Keith Townsend - Light will overcome darkness
One of my first thoughts was physics. How do you migrate 500PB of data. Next question was cost. How did they successfully negotiate the exit and was it part of their existing contract. The data migration alone is extremely expensive.
Brian Gracely
@lmacvittie @aarondelp care to take a WAG at what the tipping point might be?
Brian Gracely
@CTOAdvisor agree that it would be incredibly expensive to exit all the data, but their service is paying bandwidth costs for every file sync. networking costs had to be one of their largest costs.
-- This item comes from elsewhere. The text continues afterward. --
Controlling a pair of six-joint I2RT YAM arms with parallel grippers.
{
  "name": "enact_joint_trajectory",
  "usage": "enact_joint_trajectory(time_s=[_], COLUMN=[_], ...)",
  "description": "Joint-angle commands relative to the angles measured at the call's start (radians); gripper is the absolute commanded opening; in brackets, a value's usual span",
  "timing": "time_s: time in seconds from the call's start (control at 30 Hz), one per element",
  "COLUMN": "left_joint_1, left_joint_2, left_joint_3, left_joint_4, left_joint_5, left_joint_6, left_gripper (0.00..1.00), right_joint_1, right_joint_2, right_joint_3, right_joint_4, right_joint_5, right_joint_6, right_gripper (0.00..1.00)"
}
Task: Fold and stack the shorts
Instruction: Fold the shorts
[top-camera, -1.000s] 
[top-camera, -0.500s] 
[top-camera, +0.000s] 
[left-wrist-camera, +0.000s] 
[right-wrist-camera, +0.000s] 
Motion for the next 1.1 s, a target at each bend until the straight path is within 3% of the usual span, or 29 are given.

Keith Townsend - Light will overcome darkness
The move doesn't surprise me as much as the logistics and lessons learnt. How can enterprises stay agile enough to move from public to private successfully. It helps that Dropbox basically has one service.
Lori MacVittie
I think it's when the runrate for operating in the cloud starts eating into other ops (and eventually margins). There's got to be a formula for that but that'd require more biz expertise than I have.
Aaron Delp
You bring up an interesting point. Do you reach a point where the monthly costs are hurting but getting the data out will completely kill you in transfer fees. Interesting thought...
Lori MacVittie
@aarondelp Do they not have the reverse of their "ship us your data and we'll get it loaded" service? Cause that's how you get gobs of it *into* the cloud in the first place.. not on the wire.
Aaron Delp
@lmacvittie Great question, I have never seen one but can't answer for sure
Brian Gracely
@lmacvittie yes, AWS had a "send us your disks" service, and now it's packaged in a fancy box with a Kindle for tracking, called "Snowball".
Lori MacVittie
@aarondelp I've not seen one either. Assuming none, your point re: costs too high but data out will kill you is a good one. What do you do then?
Brian Gracely
@aarondelp @lmacvittie and that service now supports "we'll send your data back to you". I believe it's in 50TB chunks.
Lori MacVittie
Nice. That helps.
Brian Gracely
Q8: Are you using Containers in your environment today? If so, is it Dev/Test or Production?
Brian Gracely
We were 30 minutes into the chat and nobody had mentioned containers, so it had to be done. Drink!!
Lori MacVittie
Nobody wants to answer this so I will: yes, and dev/test.
Brian Gracely
Docker usage stats from DataDog: https://www.datadogh...
Brian Gracely
Docker usage stats from NewRelic: https://blog.newreli...
Susan Fogarty
LOL, I don't honestly know the answer to this question, but I'm guessing test/dev
Brian Gracely
StackEngine Docker usage stats: http://www.stackengi...
Brian Gracely
Some very differing results of those surveys. Looking forward to seeing @dberkholz upcoming data
Susan Fogarty
What do you make of the different results?
Brian Gracely
@SusanFogarty I think lots of people have Docker on their laptops or Dev/Test. the big %s tend to be skewed by people that want to answer the questions. the "resume-driven development" phenomenon.
Susan Fogarty
Yes, makes sense. And we see that bias a lot at well
Donnie Berkholz
In our enterprise surveys, we are consistently seeing around 15% of IT shops w/ containers in prod, around 35% that have reached pilots or beyond.